When I provide my own value, it pertains to all plots in a column.
set.seed(1030)
data <- data.frame(Age = rnorm(40, mean=44, sd =20),
Sex = factor(rbinom(40, 1, prob = c(0.4, 0.6)),
levels = 0:1,
labels = c("Male", "Female")),
X = runif(40, 10, 20),
Y = c(rbeta(40, 0.15, 0.3) * 40))
library(gtExtras)
library(tidyr)
library(dplyr)
data_l <- data %>%
pivot_longer(cols = X:Y, names_to = "Variable", values_to = "Value" ) %>%
group_by(Variable) %>%
summarize(Mean= mean(Value),
SD = sd(Value),
Value = list(Value)) %>%
mutate(Value1 = Value)
data_l %>%
gt() %>%
gt_plt_dist( Value,
type = "boxplot", line_color = "purple", fill_color = "green", same_limit = FALSE) %>%
gt_plt_dist(Value1,
type = "density", line_color = "purple", fill_color = "green", same_limit = FALSE)

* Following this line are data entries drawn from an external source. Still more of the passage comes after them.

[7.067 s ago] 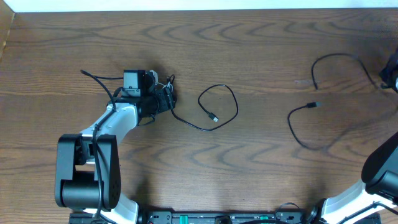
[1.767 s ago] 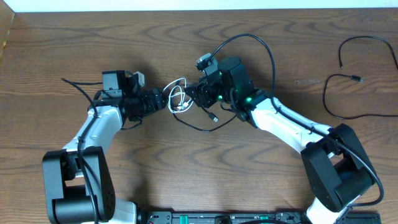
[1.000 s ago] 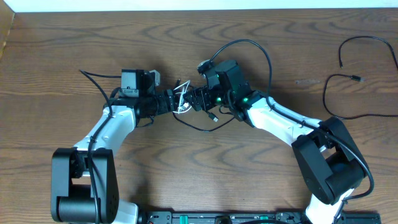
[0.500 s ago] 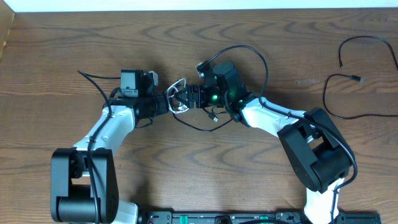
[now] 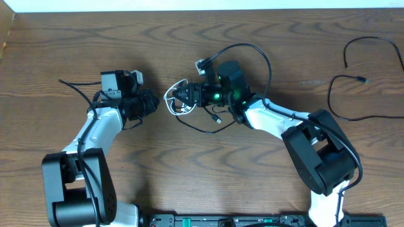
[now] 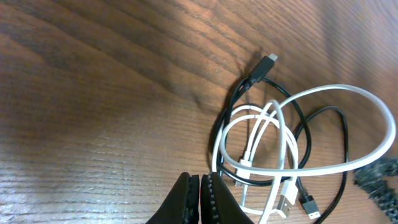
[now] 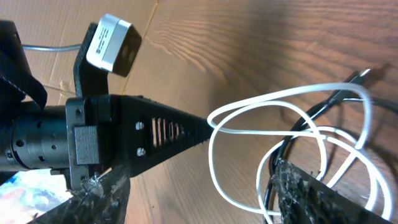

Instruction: Untangle cables

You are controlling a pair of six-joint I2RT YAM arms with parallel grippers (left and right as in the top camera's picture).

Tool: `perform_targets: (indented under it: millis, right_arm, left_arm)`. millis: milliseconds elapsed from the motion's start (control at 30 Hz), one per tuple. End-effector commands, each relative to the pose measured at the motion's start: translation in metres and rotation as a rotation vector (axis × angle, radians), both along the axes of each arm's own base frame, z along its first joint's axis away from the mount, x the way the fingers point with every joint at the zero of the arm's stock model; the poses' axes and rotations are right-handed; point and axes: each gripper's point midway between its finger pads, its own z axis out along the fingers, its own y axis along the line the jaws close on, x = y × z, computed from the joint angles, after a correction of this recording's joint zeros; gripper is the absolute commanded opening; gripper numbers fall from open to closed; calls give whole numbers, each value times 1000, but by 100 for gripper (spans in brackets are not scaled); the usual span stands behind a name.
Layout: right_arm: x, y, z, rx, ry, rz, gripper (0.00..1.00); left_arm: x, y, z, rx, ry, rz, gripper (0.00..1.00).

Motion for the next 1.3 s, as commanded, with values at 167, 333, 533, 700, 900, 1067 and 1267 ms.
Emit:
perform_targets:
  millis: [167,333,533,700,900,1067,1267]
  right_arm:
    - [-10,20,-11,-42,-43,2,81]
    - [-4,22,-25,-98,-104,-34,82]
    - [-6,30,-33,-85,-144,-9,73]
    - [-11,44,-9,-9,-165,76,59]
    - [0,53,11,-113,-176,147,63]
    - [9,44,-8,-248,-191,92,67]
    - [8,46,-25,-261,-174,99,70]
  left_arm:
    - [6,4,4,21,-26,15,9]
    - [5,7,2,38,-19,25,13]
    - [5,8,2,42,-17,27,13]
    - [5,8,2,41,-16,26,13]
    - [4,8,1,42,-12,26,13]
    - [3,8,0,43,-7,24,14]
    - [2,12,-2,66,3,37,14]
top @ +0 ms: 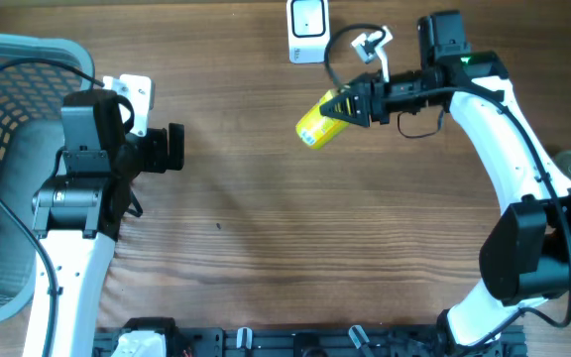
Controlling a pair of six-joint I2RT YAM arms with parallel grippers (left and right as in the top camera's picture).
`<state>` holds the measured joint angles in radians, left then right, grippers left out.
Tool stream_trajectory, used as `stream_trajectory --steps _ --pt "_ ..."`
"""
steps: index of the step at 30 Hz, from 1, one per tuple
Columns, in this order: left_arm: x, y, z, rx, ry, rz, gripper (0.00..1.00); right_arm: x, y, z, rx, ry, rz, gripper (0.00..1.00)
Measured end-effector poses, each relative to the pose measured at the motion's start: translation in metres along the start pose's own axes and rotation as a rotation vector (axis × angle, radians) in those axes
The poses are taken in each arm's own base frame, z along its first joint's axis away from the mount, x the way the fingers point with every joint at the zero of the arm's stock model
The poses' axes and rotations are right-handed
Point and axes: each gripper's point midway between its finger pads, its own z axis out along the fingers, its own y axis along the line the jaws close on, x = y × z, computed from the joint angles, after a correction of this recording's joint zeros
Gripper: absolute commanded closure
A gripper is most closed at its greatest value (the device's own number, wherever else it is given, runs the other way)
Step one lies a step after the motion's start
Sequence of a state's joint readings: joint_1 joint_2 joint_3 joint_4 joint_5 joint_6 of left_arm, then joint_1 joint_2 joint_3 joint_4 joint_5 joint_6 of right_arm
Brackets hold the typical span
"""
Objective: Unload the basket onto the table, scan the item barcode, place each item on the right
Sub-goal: 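Lift the yellow tube and carry it up toward the scanner, then hold the yellow tube in front of the scanner window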
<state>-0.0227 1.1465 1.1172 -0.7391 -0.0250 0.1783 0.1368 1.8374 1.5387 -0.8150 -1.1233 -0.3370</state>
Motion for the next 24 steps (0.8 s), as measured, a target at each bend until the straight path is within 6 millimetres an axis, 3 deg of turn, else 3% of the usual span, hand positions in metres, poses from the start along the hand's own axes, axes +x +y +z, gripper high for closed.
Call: stream_trajectory --steps 2,4,7,11,15,17,19,22,24 --pt "-0.001 -0.002 0.000 0.013 -0.003 0.000 0.00 -0.020 -0.037 0.001 0.207 -0.025 -0.131 0.79" --pt "-0.001 -0.003 0.001 0.017 -0.005 0.000 0.00 -0.055 -0.057 0.001 0.359 -0.112 -0.266 0.79" --pt "-0.001 -0.004 0.001 0.023 -0.004 -0.011 0.00 -0.099 -0.077 -0.012 0.581 -0.238 -0.344 0.75" --pt "-0.001 -0.004 0.001 0.024 -0.003 -0.016 0.00 -0.127 -0.089 -0.024 0.777 -0.325 -0.393 0.75" --pt "-0.001 -0.004 0.001 0.024 -0.002 -0.019 0.00 -0.131 -0.116 -0.009 0.871 -0.338 -0.442 0.74" --pt "-0.001 -0.004 0.001 0.024 -0.002 -0.019 0.00 -0.121 -0.140 0.003 0.907 -0.305 -0.452 0.73" --pt "-0.001 -0.004 0.001 0.024 -0.002 -0.019 0.00 -0.118 -0.153 0.006 0.944 -0.291 -0.475 0.74" --pt "0.002 -0.004 0.001 0.025 0.009 -0.021 0.00 -0.137 -0.148 -0.004 0.998 -0.342 -0.569 0.72" --pt "0.005 -0.005 0.001 0.026 0.020 -0.023 0.00 -0.139 -0.148 -0.006 1.014 -0.334 -0.605 0.71"
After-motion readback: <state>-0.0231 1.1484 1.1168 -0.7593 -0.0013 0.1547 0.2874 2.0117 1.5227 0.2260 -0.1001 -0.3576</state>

For the type="histogram" the upper plot is much better, but the lower is "worse" (to me).
data_l %>%
gt() %>%
gt_plt_dist( Value,
type = "boxplot", line_color = "purple", fill_color = "green", same_limit = FALSE) %>%
gt_plt_dist(Value1,
type = "density", line_color = "purple", fill_color = "green", same_limit = FALSE, bw = .8)
OK, this is better but I'd prefer to adjust it more per case:
For the histogram I used the Freedman-Diaconis rule implemented in R, so now it resembles a bit more the beta "U" shaped distribution:
fd_binwidth <- function(x) {
num_bins <- nclass.FD(x)
data_range <- max(x) - min(x)
bin_width <- data_range / num_bins
return(bin_width)
}
data_l %>%
gt() %>%
gt_plt_dist( Value,
type = "boxplot", line_color = "purple", fill_color = "green", same_limit = FALSE) %>%
gt_plt_dist(Value1,
type = "histogram", line_color = "purple", fill_color = "green", same_limit = FALSE, bw = fd_binwidth)
}
which gives a little bit better result.

But there any trick, any way to tell the function to use different BW for different variables, e.g. 0.1 for variable 1, 0.5 for variable 2, and so on? Any "named vector", list, etc?
Or maybe these table rows could be made separately, row-by-row in a loop / map, each with appropriate BW, and then somehow combined into the final table?